Come evidenziato dal TAR Lombardia, Milano, sez. I, nella sent. 10 luglio 2024, n. 2110, si è dinanzi ad una ristrutturazione edilizia necessitante del permesso di costruire nel caso di un intervento comportante una modifica della volumetria complessiva e consistente
 

9 SETTEMBRE 2024

di Mario Petrulli
 

La sentenza e l’intervento specifico

Come evidenziato dal TAR Lombardia, Milano, sez.
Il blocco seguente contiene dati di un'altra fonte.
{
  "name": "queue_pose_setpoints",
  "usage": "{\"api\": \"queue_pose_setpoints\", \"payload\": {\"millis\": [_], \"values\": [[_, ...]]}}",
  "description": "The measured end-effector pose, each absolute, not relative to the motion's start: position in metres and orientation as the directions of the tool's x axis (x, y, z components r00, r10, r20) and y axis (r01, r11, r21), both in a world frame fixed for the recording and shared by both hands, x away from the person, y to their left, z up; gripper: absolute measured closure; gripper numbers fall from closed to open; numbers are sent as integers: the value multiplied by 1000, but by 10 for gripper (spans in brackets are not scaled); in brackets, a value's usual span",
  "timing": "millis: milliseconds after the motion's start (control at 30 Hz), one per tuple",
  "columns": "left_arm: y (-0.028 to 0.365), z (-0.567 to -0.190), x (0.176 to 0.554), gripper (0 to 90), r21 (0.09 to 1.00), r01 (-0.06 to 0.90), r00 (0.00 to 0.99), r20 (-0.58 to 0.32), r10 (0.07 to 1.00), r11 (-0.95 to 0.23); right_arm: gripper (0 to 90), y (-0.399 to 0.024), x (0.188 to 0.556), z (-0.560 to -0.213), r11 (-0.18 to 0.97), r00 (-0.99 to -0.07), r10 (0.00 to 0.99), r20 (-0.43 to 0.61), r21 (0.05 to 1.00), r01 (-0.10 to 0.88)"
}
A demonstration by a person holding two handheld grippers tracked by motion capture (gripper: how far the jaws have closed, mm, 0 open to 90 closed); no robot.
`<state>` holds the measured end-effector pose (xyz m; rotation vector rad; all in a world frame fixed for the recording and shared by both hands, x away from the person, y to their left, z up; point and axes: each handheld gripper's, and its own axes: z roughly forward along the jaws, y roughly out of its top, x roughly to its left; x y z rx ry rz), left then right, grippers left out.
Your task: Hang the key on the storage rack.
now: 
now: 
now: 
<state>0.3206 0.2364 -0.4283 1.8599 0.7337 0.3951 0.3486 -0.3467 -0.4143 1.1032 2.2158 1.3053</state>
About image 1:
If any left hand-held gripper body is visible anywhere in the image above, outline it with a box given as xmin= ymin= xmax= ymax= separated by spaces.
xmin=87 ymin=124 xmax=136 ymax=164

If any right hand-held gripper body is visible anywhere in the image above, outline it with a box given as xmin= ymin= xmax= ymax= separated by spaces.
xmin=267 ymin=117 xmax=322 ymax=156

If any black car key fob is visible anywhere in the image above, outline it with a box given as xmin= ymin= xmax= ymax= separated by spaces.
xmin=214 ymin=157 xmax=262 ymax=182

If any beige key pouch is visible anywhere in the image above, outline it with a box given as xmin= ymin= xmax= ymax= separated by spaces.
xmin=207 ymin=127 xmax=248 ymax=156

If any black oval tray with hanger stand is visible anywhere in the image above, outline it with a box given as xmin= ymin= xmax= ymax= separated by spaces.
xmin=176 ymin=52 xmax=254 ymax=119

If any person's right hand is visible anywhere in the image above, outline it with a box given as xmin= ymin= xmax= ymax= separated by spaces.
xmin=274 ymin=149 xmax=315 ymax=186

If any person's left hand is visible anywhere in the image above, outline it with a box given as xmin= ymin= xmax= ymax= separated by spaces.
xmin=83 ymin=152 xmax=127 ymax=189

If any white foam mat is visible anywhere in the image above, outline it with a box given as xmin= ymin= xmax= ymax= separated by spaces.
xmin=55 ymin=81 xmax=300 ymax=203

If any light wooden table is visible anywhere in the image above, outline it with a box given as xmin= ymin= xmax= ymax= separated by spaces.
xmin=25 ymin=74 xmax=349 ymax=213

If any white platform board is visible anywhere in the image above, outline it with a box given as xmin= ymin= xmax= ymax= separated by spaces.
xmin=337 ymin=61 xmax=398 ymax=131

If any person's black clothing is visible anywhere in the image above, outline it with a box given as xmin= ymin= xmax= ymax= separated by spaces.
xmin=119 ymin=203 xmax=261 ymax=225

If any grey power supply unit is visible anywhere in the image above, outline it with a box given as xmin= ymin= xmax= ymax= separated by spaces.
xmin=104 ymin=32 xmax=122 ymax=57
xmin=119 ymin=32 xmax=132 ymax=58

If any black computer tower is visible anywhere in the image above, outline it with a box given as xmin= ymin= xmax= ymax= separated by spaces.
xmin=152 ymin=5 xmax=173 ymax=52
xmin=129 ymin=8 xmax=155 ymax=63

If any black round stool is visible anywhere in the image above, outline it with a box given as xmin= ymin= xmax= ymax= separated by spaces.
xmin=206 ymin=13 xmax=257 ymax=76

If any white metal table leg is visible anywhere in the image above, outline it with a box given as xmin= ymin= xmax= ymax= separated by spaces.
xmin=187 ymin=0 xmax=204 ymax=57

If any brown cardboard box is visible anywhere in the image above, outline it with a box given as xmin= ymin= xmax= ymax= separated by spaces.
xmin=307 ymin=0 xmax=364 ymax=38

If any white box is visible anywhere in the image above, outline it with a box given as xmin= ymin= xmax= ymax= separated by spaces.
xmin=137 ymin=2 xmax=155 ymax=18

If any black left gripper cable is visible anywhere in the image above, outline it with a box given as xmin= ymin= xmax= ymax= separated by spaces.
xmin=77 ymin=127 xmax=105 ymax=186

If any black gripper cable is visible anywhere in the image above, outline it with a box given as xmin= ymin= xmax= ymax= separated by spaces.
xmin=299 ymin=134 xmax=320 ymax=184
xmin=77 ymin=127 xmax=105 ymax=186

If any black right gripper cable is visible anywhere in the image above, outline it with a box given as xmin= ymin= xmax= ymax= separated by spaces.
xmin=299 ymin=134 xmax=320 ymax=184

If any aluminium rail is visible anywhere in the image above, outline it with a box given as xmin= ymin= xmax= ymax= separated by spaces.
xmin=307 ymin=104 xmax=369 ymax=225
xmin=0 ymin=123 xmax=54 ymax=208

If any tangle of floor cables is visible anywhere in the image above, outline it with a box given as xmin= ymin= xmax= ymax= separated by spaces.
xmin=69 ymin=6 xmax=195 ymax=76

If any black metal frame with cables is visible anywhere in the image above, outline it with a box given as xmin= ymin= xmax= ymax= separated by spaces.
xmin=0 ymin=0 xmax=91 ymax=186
I, nella sent. 10 luglio 2024, n. 2110, si è dinanzi ad una ristrutturazione edilizia necessitante del permesso di costruire nel caso di un intervento comportante una modifica della volumetria complessiva e consistente:
 
nel rinnovamento e nella modifica della posizione delle finestre,
nella distribuzione dei tavolati interni, nella implementazione delle caratteristiche energetiche,
nel rinnovamento degli impianti tecnologici,
nella modifica della struttura portante dell’immobile, con spostamento di tramezzi, sostituendo dei muri di sponda con una nuova struttura in acciaio,
nella realizzazione di un pilastro d’angolo e di alcuni scalini,
nella chiusura e apertura di nuove finestre,
nel restringimento e nella trasformazione di finestre in porte/finestre.
 
 
 
 
La giurisprudenza
A tal proposito, recente giurisprudenza evidenzia che “L’apertura di porte e finestre non rientra fra gli interventi di manutenzione straordinaria e, in quanto opere non di mero ripristino bensì modificatrici dell’aspetto degli edifici, vanno ricomprese fra quelle di ristrutturazione edilizia per la cui realizzazione è necessario il rilascio della concessione edilizia. Lo stesso vale per le variazioni delle modifiche prospettiche della facciata, per le quali è necessario il permesso di costruire, trattandosi di interventi di ristrutturazione edilizia. Medesimi rilievi valgono per le distribuzioni delle tramezzature interne, atteso che, com’è noto, infatti, l’art. 3, lett. d) d.P.R. 380/2001 sussume nella categoria ricostruttiva della ristrutturazione edilizia gli interventi volti a trasformare gli organismi edilizi mediante un insieme sistematico di opere che possono portare ad un organismo edilizio in tutto ed in parte diverso dal precedente”[1].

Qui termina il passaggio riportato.